**Action item**
Using the material below, work out how many lines contain "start". Only the number is wanted.

[Opening Data excerpt section]

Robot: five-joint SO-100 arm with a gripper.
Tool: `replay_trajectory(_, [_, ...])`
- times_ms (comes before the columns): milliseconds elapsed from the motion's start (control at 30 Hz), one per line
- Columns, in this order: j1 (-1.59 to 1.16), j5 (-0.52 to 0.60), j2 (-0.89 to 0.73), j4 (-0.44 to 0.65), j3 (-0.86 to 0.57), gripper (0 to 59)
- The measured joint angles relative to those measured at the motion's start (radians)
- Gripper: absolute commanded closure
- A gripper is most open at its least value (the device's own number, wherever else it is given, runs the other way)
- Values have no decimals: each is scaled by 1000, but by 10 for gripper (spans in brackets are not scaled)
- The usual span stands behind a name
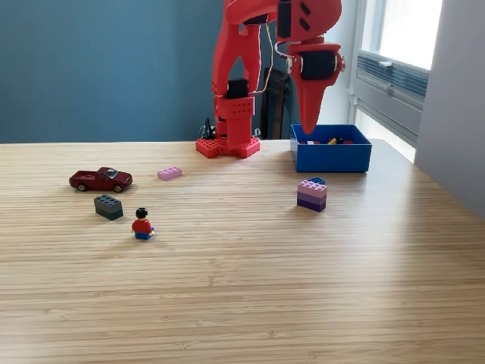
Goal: Grasp a lego block and put it in the bin.
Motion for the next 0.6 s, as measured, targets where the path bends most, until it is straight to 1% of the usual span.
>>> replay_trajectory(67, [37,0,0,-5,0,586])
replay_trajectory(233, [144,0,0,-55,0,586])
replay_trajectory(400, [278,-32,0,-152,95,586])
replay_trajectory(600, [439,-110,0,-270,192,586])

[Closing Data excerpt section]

**Answer to the problem**
2